Public health officials and the media have told us that we must isolate, socially distance, wear a mask, vigorously wash our hands, and wait for a vaccine to save us.
Why on earth is there not an all-hands-on-deck effort to get our population healthier? Why are we not helping people with their nutrition, movement, and stress management?
We can use pandemic containment measures to protect our most vulnerable, including our older population whose immune systems naturally weaken with age. However, the majority of COVID-19 deaths are preventable if we work to get our population healthier.
Right now, this is not being done by public health officials or any of the experts that you’re listening to. Heck, the U.S. government subsidizes food that makes us sick and makes it more difficult for food stamp recipients to buy healthy food over junk food. The folks we depend on to keep us safe and healthy are doing a terrible job of it right now.
Therefore, it’s up to you to do what you need to do to get yourself and your family healthier. Here’s what you can do to give your immune system the support that it needs to do the job that it knows how to do:
- Eat real, whole foods. Foods that you can easily identify and don’t have a list of ingredients on a package. Mostly fruits and vegetables, with room for your favorite real, whole foods in other categories. Food is not just calories; it’s information. This information talks to your DNA and switches on or off genes that lead to health or disease. We have evolved over hundreds of thousands of years eating mostly plants with some meat and other items in the mix. The food manufacturing age, with GMO’s and other chemicals that have been put in food, has not been kind to us and has left us a nation riddled with chronic disease.
- Move your body. Your body craves movement. You don’t have to punish yourself for hours in the gym or take bootcamp classes. A 30-minute walk is enough to stimulate your immune system and increase production of natural killer cells. Natural killer cells are really good at killing COVID-infected cells. So much so that the FDA has fast-tracked the approval process for a drug that stimulates natural killer cell growth. You can actually skip waiting for the drug to come to market and just take a 30-minute walk!

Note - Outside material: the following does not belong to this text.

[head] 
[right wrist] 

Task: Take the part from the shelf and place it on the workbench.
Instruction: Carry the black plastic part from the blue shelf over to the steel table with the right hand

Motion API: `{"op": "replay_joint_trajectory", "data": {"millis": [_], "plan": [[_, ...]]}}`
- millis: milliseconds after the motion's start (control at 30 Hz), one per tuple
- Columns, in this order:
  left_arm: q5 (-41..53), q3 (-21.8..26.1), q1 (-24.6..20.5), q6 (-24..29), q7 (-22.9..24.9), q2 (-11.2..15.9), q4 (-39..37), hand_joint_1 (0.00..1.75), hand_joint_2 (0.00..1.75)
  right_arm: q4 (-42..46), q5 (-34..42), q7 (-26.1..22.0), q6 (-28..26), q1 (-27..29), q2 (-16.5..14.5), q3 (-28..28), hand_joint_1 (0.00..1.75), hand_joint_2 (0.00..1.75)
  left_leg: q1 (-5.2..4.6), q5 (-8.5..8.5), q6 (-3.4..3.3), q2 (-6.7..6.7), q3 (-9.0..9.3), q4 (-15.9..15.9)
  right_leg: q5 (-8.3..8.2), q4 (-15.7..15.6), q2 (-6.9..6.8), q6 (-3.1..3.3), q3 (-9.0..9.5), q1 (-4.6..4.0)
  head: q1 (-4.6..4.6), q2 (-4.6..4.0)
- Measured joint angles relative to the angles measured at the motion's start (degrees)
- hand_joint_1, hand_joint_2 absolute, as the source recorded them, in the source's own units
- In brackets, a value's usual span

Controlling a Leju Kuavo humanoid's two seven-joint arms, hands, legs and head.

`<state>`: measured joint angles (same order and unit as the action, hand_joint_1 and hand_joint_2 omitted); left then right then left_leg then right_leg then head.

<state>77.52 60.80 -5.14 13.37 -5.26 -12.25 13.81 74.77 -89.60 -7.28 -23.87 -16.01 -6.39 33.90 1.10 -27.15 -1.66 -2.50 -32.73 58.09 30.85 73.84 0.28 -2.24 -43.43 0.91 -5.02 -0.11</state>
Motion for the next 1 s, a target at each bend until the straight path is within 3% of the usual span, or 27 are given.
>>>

- Make sure that you’re getting good sleep. Sleep deprivation affects production of your natural killer cells.
- Do what you can to manage stress (which will in turn help you get better sleep). Spend time in nature. Reduce screen time. Reduce time watching the news. Do whatever you need to do to get your stress levels down, because it affects your immune system and your level of natural killer cells. This is another place where our national response to this virus is failing. Do you think that doing nothing but isolating, quarantining, remaining socially distant, wearing masks, constantly washing our hands, and waiting for a vaccine to save us is making us more stressed or less stressed? Do you think the media coverage of this with their constant death-toll ticker and finding “perfectly healthy people who died from COVID-19” to report on is making us more stressed or less stressed?
I don’t say all of this as an expert. I say all of this as person who is tired of living in fear and thankful that I have found resources that have brought me back down to earth. It is highly unlikely that I haven’t already been exposed to COVID-19, and it is highly unlikely that I would have a severe reaction to it because I support my immune system.
In the early months of the pandemic, I was a stress-ridden mess. My PTSD was very triggered. I barely left my apartment. Whenever I’d go out for a walk, I’d have a hard time remaining upright and felt my body try to take me down right in the middle of the street. My allergy symptoms were consistent, and I constantly worried that they were COVID symptoms.
Whenever I went out for a bike ride, I would wipe down my entire bike with Clorox wipes because I was afraid that coronaviruses were raining down on it. I saw someone else had recommended doing that, so I did it too.
If we simply arm ourselves with good information about how our immune systems and viruses work in the real world, we can lower our stress levels, stop living in fear, and get back to living knowing that we will most likely be ok.